Look through the listing below, find every line with the string "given", and copy it.

» Excerpted records
======

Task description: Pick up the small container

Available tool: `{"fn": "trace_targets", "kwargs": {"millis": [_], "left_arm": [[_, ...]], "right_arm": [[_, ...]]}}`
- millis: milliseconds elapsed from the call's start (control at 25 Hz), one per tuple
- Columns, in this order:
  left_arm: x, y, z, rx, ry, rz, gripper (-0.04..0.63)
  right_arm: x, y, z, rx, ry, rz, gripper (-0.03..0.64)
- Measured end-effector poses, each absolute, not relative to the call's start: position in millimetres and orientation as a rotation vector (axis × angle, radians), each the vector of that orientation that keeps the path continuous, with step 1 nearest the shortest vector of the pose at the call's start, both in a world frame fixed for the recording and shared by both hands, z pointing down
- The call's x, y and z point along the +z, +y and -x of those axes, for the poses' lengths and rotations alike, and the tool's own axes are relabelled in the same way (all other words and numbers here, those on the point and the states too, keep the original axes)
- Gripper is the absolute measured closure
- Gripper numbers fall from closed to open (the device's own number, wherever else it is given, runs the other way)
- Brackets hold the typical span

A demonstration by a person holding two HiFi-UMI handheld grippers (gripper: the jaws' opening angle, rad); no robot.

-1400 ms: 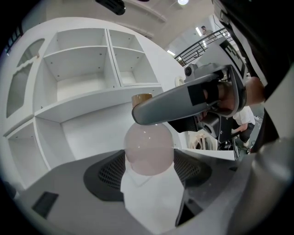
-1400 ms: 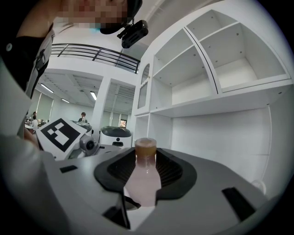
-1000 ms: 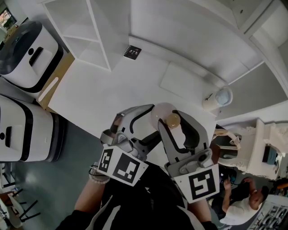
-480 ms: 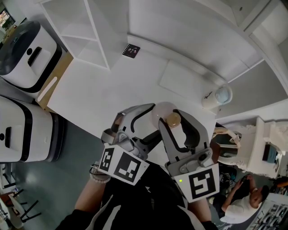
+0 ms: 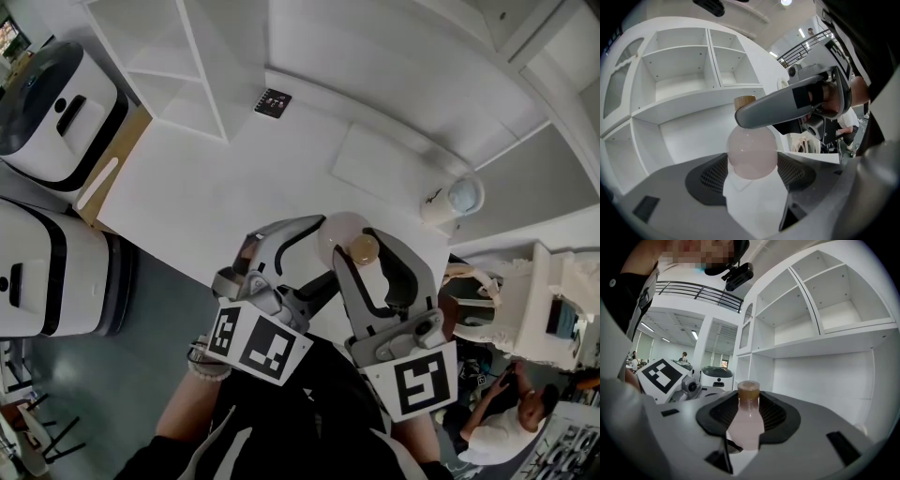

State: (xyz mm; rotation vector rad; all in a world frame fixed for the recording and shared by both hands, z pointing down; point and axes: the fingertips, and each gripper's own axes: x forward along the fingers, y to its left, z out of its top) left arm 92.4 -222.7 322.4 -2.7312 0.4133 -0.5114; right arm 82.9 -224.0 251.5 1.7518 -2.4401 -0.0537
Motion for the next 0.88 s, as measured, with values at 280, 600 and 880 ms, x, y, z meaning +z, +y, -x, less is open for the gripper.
{"fn": "trace_targets", "kwargs": {"millis": [280, 600, 880], "left_arm": [[322.4, -220.5, -91.5, -0.506, 0.411, 2.734, 0.262], [322.8, -218.5, -91.3, -0.502, 0.404, 2.742, 0.262], [323.0, -217.7, -90.0, -0.502, 0.405, 2.74, 0.262]], "right_arm": [[250.8, -222.2, -81.4, -0.058, -2.436, -1.752, 0.476], [251.2, -220.5, -80.4, -0.057, -2.424, -1.75, 0.476], [251.4, -219.6, -79.1, -0.059, -2.419, -1.748, 0.476]]}}
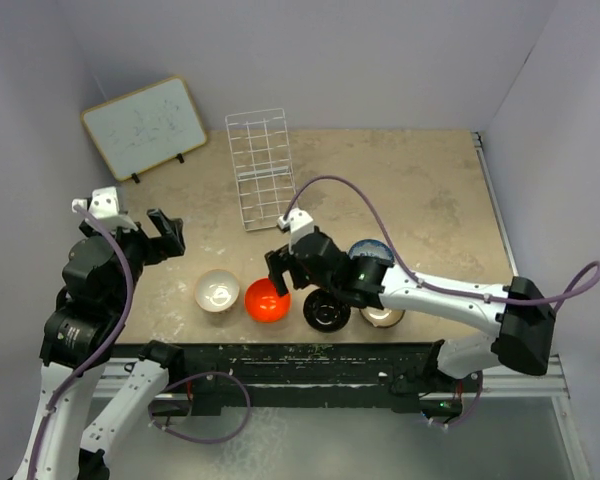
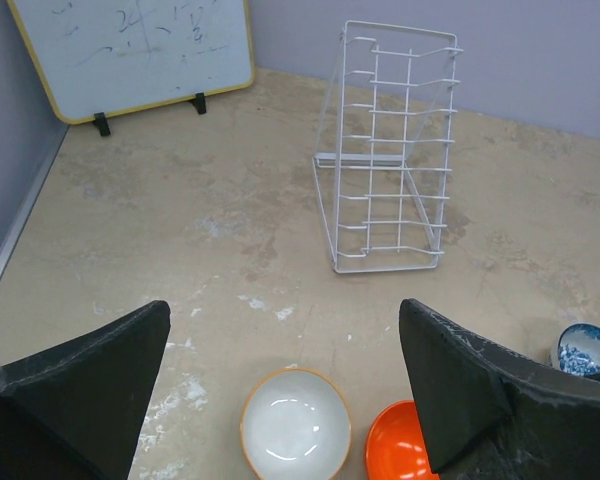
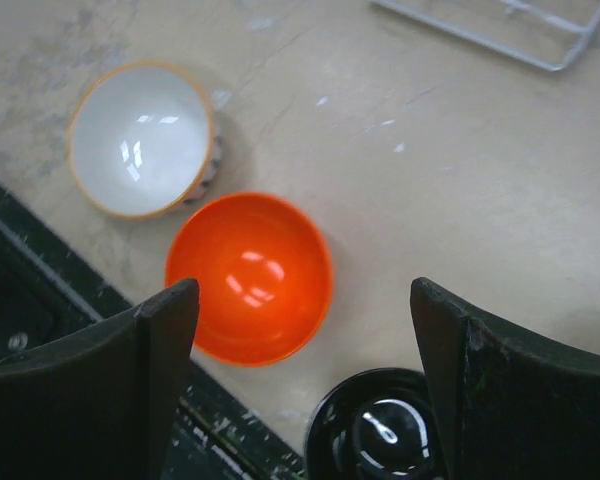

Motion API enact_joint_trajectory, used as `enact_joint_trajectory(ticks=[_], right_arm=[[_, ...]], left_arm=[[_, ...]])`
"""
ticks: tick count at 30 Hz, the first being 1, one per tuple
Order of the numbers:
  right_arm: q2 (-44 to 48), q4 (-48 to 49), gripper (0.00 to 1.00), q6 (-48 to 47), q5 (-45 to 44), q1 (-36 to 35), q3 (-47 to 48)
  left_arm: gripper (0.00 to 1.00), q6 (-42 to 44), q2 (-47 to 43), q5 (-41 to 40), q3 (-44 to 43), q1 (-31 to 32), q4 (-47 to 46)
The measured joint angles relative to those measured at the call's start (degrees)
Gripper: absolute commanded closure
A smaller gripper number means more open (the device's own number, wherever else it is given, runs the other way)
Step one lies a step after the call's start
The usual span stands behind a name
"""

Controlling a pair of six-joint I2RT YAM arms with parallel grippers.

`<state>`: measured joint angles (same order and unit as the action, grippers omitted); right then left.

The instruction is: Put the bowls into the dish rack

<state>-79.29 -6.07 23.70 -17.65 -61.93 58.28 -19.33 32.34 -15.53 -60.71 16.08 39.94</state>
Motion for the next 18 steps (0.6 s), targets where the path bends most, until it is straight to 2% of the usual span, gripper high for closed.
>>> enact_joint_trajectory(ticks=[3,9,12,16,18], right_arm=[[-1.73,0.04,0.15,-0.09,0.11,-5.31,0.11],[-10.82,-1.07,0.28,-1.81,0.00,-15.15,4.94],[-14.93,-2.05,0.30,-2.45,-1.03,-16.20,7.52],[-19.19,-4.50,0.46,-3.61,-3.23,-15.93,10.80],[-20.72,-5.44,0.50,-4.15,-3.89,-15.78,12.02]], left_arm=[[0.01,0.55,-0.50,-0.76,-0.28,0.00,1.07],[0.01,0.92,-0.55,-1.22,-0.37,0.00,1.55],[0.01,0.90,-0.46,-1.16,-0.35,0.00,1.60],[0.01,0.90,-0.48,-1.16,-0.35,0.00,1.75],[0.01,0.92,-0.50,-1.18,-0.35,0.00,1.84]])
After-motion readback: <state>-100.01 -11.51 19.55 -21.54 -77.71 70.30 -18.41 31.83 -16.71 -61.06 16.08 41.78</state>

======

» Written response
- Gripper numbers fall from closed to open (the device's own number, wherever else it is given, runs the other way)
A smaller gripper number means more open (the device's own number, wherever else it is given, runs the other way)

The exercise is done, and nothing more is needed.